Yield Book Advanced also provides real-time reporting and dashboards to help lenders stay up-to-date on their mortgage portfolios. This enables them to quickly identify areas of improvement and make adjustments as needed.
By leveraging Yield Book Advanced, mortgage lenders can gain a deeper understanding of their mortgage portfolios and make more informed decisions.
Check this out: Mortgage Yield
Mortgage Analytics Solutions
Mortgage analytics solutions are all about combining robust data with smart analytics to minimize mortgage fraud and reduce regulatory compliance risk. This can be achieved by spanning the entire loan life cycle with mortgage analytic solutions.
The key to implementing operational mortgage analytics is to understand what questions you want to answer and define what data you'll need to create the charts and visualizations that will give you the answers. This involves breaking down the process into several steps, including defining what charts and visualizations will answer the questions.
Here's a quick rundown of the tech used in operational analytics:
- Database for the entities (e.g., MongoDB, PostgreSQL, etc.)
- Database for the events (e.g., ClickHouse, Swnoflake, etc.)
- Event streaming technology (e.g., Kafka)
- Event processing technology (e.g., Decodable)
- BI/Reporting software (e.g., Streamlit, Mode, etc.)
Loan-Level Includes
Our mortgage analytics solutions have access to a vast amount of data, including over 30 million loan applications.

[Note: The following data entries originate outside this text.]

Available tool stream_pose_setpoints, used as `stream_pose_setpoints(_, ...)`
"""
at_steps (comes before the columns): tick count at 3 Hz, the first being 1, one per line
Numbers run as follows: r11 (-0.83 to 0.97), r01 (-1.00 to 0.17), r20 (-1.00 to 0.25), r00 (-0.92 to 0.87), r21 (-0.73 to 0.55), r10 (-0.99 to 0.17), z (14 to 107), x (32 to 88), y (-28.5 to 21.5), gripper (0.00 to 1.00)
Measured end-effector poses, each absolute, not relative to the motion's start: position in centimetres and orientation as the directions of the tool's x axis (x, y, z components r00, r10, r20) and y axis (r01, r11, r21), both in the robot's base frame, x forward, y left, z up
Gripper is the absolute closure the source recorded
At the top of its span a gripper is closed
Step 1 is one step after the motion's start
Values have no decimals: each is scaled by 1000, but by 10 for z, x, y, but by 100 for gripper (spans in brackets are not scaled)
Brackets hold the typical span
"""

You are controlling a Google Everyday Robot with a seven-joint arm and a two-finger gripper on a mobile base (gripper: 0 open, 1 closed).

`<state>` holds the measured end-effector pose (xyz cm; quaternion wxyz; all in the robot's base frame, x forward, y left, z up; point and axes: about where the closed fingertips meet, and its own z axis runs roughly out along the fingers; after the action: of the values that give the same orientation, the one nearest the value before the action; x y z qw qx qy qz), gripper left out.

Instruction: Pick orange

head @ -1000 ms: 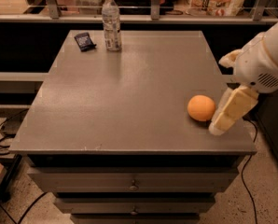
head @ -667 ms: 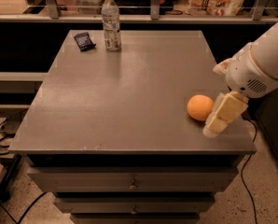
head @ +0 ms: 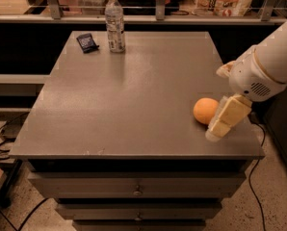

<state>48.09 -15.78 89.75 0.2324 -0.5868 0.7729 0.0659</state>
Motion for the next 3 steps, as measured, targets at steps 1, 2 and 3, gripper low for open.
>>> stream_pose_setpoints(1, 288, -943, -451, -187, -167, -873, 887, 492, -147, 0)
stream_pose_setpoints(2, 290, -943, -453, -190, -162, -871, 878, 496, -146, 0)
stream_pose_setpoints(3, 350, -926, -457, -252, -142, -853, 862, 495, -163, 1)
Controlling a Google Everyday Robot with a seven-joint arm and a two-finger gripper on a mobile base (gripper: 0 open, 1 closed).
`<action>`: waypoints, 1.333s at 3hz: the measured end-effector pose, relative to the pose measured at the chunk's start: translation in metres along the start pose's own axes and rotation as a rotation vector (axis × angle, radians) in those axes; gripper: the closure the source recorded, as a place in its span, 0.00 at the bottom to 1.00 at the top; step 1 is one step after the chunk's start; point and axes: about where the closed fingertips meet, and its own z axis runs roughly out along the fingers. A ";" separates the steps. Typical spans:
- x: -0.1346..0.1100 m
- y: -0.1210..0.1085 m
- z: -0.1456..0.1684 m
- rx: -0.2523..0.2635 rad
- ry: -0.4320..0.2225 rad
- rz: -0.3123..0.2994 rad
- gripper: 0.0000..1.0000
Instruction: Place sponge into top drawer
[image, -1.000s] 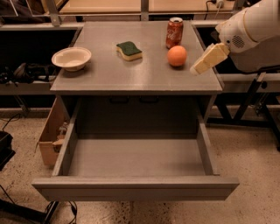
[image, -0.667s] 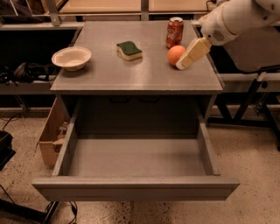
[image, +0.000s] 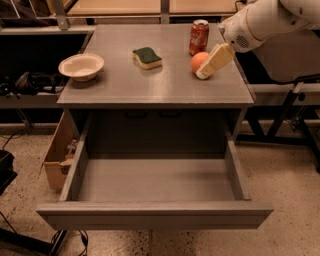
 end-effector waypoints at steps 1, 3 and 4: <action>-0.006 -0.023 0.041 0.032 -0.055 0.035 0.00; -0.026 -0.067 0.115 0.057 -0.125 0.176 0.00; -0.056 -0.060 0.128 0.013 -0.151 0.246 0.00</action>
Offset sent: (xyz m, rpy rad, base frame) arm 0.1635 0.0294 -0.0317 0.2010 -0.0953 -0.1209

This extensive dataset allows us to provide detailed insights into the mortgage market. We can analyze trends and patterns that might otherwise go unnoticed.
One of the key benefits of our loan-level data is its comprehensiveness. It covers about 750,000 reviewed mortgage loans, giving us a thorough understanding of the market.
Here's a breakdown of the loan-level data we have access to:
- Over 30 million loan applications
- About 750,000 reviewed mortgage loans
- 99% of total deeds, mortgages and foreclosures covering more than 3,000 counties
- PACE Lien Data
- Fraud indices dating back to 2003
Property Include:
Our property datasets are comprehensive and cover a significant portion of the US market. We have assessor/property ownership data for 100% of the US market, giving you a complete picture of property ownership.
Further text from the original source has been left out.